Les crédits de la sous-action devraient ainsi diminuer de 343 millions d'euros15(*) entre l'exécution 2010 et le révisé 2011 (- 13,6 %), sous l'effet de la réduction de moitié (25 % au lieu de 50 %) du taux du crédit d'impôt applicable aux équipements photovoltaïques et de la suppression du crédit d'impôt attaché aux revenus de source française ou étrangère16(*). Ce mouvement se poursuivrait en 2012 où, hors évolution spontanée, les crédits de la sous-action diminueraient de 696 millions d'euros supplémentaires, pour s'établir à 1,5 milliard d'euros (- 31,8 %). Cette baisse résulte de la nouvelle restriction du champ d'application du crédit d'impôt « Développement durable » et de la première application du « rabot » de 10 % sur les dépenses fiscales afférentes à l'impôt sur le revenu.
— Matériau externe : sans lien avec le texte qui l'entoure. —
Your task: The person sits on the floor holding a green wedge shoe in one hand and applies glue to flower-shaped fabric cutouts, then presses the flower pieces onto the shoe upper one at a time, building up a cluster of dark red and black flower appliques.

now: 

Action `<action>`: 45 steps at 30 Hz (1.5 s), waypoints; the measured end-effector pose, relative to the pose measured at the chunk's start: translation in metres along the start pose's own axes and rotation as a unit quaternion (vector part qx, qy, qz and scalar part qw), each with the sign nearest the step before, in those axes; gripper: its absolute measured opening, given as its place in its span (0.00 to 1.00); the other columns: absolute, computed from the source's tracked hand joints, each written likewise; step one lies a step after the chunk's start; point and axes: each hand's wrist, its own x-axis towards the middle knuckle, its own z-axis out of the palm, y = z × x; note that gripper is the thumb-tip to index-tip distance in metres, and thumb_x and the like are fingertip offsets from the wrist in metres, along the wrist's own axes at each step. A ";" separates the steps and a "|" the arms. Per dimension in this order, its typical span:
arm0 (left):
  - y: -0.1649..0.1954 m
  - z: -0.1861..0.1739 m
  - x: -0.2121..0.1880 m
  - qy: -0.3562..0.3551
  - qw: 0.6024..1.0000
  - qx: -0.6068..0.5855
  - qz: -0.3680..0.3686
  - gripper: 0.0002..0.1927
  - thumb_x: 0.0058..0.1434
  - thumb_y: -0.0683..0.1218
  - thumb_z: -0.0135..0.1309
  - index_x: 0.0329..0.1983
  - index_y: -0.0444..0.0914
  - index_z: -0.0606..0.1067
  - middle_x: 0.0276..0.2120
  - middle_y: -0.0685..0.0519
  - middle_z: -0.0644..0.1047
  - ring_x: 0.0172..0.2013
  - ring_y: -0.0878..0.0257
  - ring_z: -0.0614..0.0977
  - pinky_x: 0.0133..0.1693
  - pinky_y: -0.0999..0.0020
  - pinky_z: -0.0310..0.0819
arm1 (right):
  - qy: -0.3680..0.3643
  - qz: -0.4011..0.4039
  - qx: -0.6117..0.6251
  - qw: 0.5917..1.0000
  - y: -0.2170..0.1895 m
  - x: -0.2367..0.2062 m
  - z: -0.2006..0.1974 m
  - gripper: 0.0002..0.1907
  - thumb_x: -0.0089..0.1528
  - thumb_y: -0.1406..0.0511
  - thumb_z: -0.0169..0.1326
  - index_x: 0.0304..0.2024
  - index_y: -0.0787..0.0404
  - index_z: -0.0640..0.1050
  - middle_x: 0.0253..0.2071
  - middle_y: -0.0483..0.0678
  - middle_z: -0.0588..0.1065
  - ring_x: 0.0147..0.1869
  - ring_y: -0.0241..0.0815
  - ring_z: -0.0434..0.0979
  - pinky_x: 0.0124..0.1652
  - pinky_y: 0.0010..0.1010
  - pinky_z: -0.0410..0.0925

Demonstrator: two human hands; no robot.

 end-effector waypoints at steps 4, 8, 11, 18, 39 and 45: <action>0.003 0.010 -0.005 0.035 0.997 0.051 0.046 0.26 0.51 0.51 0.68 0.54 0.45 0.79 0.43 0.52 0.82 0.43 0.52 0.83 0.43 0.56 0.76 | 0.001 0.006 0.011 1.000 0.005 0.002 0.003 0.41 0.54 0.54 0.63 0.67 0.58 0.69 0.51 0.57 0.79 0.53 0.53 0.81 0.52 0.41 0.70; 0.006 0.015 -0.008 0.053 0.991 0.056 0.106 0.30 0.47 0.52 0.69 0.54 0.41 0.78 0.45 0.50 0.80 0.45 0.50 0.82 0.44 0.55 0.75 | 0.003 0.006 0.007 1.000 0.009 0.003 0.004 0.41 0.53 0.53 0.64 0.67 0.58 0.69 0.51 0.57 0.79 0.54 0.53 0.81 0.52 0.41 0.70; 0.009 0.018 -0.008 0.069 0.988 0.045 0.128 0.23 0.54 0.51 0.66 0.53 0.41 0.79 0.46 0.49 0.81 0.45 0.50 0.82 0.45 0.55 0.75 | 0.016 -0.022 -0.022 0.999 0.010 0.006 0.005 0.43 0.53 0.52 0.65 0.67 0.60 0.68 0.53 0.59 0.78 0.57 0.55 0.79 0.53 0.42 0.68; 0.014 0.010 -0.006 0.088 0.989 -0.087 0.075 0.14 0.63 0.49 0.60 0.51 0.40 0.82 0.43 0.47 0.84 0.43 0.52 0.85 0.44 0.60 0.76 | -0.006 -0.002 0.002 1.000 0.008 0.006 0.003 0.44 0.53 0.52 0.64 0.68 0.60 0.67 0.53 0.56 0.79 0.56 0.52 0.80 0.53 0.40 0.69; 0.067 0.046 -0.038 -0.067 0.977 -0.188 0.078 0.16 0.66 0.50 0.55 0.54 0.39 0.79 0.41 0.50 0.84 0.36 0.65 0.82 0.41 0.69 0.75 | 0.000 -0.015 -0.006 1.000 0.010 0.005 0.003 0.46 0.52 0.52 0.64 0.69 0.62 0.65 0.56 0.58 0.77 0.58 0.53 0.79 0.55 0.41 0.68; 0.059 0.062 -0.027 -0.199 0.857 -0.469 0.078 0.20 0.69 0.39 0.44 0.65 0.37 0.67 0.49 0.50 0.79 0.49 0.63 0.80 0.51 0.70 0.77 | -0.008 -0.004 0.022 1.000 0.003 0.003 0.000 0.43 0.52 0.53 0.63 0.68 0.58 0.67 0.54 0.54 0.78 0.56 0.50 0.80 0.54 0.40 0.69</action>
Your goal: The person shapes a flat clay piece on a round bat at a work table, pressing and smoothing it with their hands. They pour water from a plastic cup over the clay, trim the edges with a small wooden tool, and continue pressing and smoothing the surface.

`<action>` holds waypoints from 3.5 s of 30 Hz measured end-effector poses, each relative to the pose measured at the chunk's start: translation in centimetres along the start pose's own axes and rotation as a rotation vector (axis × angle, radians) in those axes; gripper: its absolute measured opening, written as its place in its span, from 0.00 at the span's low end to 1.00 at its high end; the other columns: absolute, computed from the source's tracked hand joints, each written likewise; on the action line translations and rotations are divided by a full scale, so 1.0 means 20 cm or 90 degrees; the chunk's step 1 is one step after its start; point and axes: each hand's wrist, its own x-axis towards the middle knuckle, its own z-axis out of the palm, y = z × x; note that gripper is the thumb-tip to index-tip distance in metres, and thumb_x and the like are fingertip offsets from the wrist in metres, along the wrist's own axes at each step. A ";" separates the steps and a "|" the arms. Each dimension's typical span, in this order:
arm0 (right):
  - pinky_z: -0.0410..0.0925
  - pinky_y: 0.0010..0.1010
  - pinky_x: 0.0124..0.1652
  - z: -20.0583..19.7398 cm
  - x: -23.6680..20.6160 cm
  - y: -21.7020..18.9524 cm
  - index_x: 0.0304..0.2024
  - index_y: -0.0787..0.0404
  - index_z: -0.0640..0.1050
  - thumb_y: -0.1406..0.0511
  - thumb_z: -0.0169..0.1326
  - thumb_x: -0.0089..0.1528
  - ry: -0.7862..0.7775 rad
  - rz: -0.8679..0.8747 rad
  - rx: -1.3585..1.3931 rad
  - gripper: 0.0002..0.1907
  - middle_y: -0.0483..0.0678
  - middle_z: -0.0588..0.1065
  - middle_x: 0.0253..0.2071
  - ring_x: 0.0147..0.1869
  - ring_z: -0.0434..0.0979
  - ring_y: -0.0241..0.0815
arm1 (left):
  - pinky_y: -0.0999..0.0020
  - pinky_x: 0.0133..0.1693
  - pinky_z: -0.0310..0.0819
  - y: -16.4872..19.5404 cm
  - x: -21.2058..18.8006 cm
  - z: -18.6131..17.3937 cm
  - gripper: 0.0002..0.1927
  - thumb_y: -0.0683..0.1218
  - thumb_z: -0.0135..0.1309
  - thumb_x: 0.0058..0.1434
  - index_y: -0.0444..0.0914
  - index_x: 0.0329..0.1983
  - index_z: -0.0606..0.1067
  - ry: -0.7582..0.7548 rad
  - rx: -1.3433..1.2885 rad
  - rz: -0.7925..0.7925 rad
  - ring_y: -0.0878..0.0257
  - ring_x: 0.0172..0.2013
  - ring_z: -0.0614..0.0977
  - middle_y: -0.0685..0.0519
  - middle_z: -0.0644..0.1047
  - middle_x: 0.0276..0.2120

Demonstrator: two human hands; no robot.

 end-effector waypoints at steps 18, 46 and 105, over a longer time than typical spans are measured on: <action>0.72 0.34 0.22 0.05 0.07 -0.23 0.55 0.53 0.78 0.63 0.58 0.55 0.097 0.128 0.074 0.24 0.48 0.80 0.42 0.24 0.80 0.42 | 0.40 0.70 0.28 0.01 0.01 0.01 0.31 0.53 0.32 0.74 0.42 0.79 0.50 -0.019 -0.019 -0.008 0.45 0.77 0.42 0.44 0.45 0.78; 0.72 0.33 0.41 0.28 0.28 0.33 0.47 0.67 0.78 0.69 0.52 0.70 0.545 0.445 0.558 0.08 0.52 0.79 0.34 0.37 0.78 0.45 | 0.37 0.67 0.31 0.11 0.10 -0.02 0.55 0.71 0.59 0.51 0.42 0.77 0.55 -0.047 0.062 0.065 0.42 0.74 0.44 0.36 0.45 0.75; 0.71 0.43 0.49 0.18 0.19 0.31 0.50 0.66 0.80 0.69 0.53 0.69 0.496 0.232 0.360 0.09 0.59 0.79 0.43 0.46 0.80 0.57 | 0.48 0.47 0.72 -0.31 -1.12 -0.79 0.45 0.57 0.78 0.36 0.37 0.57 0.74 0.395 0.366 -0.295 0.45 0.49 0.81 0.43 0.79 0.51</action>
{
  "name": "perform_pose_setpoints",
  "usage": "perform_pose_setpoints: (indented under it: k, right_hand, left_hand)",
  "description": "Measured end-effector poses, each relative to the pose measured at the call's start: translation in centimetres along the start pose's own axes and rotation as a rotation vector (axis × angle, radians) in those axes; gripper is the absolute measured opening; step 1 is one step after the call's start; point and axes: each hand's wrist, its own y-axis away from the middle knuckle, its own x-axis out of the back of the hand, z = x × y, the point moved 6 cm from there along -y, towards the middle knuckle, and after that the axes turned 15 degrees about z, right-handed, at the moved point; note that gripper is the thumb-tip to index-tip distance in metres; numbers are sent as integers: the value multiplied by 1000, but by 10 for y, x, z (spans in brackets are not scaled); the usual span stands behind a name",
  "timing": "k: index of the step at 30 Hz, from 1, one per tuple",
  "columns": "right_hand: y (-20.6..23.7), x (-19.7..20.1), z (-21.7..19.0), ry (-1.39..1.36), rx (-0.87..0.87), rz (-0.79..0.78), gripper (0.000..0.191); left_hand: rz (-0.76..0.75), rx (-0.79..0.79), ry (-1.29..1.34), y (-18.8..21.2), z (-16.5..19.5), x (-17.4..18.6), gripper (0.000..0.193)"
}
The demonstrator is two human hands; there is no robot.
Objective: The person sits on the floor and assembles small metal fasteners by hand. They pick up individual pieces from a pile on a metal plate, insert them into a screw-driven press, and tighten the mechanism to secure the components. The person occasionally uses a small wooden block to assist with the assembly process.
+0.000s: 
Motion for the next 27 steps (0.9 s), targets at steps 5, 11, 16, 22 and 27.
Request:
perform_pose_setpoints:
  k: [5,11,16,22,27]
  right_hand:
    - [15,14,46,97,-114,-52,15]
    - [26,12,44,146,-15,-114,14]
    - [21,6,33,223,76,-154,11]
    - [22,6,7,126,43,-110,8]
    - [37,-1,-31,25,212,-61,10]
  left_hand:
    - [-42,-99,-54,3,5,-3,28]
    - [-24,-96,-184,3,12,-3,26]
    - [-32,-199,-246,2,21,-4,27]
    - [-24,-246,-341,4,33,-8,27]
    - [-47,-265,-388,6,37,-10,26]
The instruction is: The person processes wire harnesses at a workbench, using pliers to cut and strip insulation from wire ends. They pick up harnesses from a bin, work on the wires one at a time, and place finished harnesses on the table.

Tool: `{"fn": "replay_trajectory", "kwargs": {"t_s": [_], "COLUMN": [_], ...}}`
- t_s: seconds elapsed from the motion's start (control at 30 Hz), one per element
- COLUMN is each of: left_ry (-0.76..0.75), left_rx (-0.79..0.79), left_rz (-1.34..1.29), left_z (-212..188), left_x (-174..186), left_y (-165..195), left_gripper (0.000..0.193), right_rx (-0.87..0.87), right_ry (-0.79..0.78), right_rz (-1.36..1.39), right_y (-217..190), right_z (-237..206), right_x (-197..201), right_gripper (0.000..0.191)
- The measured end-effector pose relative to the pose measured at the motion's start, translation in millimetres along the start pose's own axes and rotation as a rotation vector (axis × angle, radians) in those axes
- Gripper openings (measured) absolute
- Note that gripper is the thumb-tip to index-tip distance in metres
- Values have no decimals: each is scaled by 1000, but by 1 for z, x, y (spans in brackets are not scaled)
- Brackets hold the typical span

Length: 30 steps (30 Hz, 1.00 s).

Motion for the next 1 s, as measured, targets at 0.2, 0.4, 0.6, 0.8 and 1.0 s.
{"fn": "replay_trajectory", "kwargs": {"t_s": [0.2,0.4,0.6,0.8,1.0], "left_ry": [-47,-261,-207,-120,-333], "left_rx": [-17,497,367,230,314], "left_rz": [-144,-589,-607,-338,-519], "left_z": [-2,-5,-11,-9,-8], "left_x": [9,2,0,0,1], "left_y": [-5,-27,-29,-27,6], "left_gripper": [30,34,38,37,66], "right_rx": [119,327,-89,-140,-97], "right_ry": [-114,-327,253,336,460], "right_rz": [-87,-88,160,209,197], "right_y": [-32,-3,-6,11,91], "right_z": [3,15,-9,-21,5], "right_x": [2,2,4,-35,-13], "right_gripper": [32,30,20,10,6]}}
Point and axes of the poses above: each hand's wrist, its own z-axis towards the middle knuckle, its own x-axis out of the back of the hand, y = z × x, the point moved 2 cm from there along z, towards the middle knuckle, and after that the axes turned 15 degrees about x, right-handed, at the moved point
* 14 Ou « réduction homothétique de 10 % de l'avantage en impôt procuré par les avantages fiscaux à l'impôt sur le revenu », instituée par l'article 105 de la loi de finances pour 2011.

* 15 Ce montant prend en compte l'augmentation du coût du crédit d'impôt au titre des intérêts d'emprunt supportés à raison de l'acquisition de la résidence principale dû à la prise en compte, pour la première fois en 2011, des intérêts afférents à des achats 2010.

* 16 Ce crédit d'impôt s'appliquait aux revenus tirés des plans d'épargne en actions (PEA) et visait à compenser la diminution de revenu distribué liée à la suppression de l'avoir fiscal pour les « petits épargnants ». Représentant un coût de plus de 600 millions d'euros, il a été supprimé par la loi de finances pour 2011 dans le cadre des mesures de financement de la réforme des retraites.